Databases 25 min read

Design and Implementation of Table Sharding for Loan and Repayment Applications Using ShardingSphere and Spring Boot

The article describes a year‑long development experience where a senior architect designs, plans, and implements a sharding solution for loan and repayment tables using ShardingSphere, Spring Boot 3, MySQL, and custom synchronization code to migrate billions of rows while ensuring data consistency and operational continuity.

Top Architect

Oct 4, 2024

Design and Implementation of Table Sharding for Loan and Repayment Applications Using ShardingSphere and Spring Boot

Preface

Since joining the company I have been writing business code for a year, and suddenly received a technical request from leadership to split the loan and repayment application tables. The loan table contains only tens of millions of rows, while the repayment table already has over two hundred million rows, so sharding is needed to improve query efficiency and reduce database pressure. This is my first non‑business requirement after a year of work.

Design Plan

Before coding we need a system design covering several points to align with leadership.

Sharding Database Basic Information

Use a new instance for the sharding database, independent data source.

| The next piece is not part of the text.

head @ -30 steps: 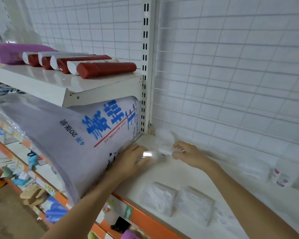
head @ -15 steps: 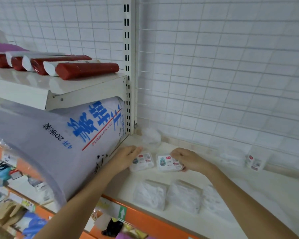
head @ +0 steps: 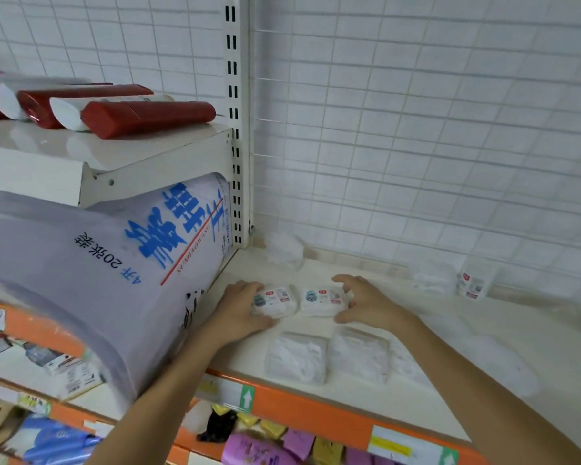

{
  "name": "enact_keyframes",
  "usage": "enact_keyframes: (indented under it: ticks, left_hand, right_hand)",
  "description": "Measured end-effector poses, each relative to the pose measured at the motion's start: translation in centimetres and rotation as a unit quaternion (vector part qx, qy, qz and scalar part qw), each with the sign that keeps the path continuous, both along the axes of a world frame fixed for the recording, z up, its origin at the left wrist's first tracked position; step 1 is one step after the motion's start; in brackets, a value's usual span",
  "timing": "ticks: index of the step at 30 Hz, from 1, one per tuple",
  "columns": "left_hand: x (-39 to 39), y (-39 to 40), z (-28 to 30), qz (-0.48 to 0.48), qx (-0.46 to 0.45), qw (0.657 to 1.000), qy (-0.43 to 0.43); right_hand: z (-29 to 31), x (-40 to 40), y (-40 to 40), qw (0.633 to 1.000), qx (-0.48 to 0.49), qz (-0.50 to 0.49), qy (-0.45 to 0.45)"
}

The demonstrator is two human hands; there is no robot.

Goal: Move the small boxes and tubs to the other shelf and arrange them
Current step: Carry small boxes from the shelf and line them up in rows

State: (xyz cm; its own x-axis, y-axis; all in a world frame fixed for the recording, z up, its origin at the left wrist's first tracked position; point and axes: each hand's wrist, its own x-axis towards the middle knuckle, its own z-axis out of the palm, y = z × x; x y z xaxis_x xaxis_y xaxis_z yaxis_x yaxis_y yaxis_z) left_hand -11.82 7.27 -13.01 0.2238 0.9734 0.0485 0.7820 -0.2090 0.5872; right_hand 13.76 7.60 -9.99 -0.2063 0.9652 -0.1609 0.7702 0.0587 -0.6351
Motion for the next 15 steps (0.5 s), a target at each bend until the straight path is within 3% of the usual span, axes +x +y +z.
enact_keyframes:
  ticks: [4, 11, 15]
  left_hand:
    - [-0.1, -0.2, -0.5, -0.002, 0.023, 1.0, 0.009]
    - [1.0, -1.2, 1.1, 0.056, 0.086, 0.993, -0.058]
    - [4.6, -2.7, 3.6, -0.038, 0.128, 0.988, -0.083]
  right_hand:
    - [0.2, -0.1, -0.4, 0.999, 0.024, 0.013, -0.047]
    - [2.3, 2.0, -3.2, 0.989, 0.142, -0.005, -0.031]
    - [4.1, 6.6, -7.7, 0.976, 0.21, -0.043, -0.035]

No need for separate databases, only tables. 50 tables are sufficient.

Sharding database name: tcbiz_ins_cash_mas_split (named by leadership, no special meaning).

Total number of tables: 50.

Table naming pattern: CashRepayApplySplit0${0..9}, CashRepayApplySplit${10..49} (the company uses camel‑case for table and column names).

Sharding column: memberId. Sharding strategy: take the last two digits of memberId % 50, pad with 0 when the remainder is less than 10 because the table suffix is two digits.

Table structure is identical to the original table, including fields and indexes. Notably, the original uptTime column has no index, so we need to add one in the sharding tables while keeping the main table unchanged.

Historical Data Synchronization

After creating fifty tables, new business data must be written according to the sharding strategy, and existing data must be migrated to the sharded tables using the same strategy for tables CashRepayApplySplit0${0..9} and CashRepayApplySplit${10..49}.

Previously the company performed a migration from CashRepayInfo (original table) to CashRepayApply (current main table). The current system writes to CashRepayApply and synchronizes to CashRepayInfo to keep a full copy of data. The goal now is to synchronize the full data from CashRepayInfo to the sharded tables.

Steps:

Synchronize the missing early data from CashRepayInfo to CashRepayApplySplit.

Synchronize the remaining data from CashRepayApply to CashRepayApplySplit.

Q&A

Why not sync directly from CashRepayInfo to the sharded tables? Because the full data volume exceeds two hundred million rows, which cannot be fully processed by developers; the DBA must handle it. However, the DBA requires identical field structures between source and target tables, and CashRepayInfo and CashRepayApply have differences, so a hybrid approach is needed.

Specific Details

To find the starting id for migration, we locate the intersection point of the black dotted line with CashRepayInfo.id. All data before that id must be migrated to the sharded tables.

Existing Backend Query Refactor

The current admin/operations backend uses single‑table join queries. After sharding, the original query pattern will no longer work. The plan is to keep the last two‑to‑three years of data in the original CashRepayApply table (still queryable by memberId), while older data will be queried from the sharded tables using memberId as a mandatory condition.

External Department Notification

After full data migration, the old CashRepayInfo table will be gradually retired. Other departments (risk control, big data, etc.) must be informed to switch their reports to the new sharded tables.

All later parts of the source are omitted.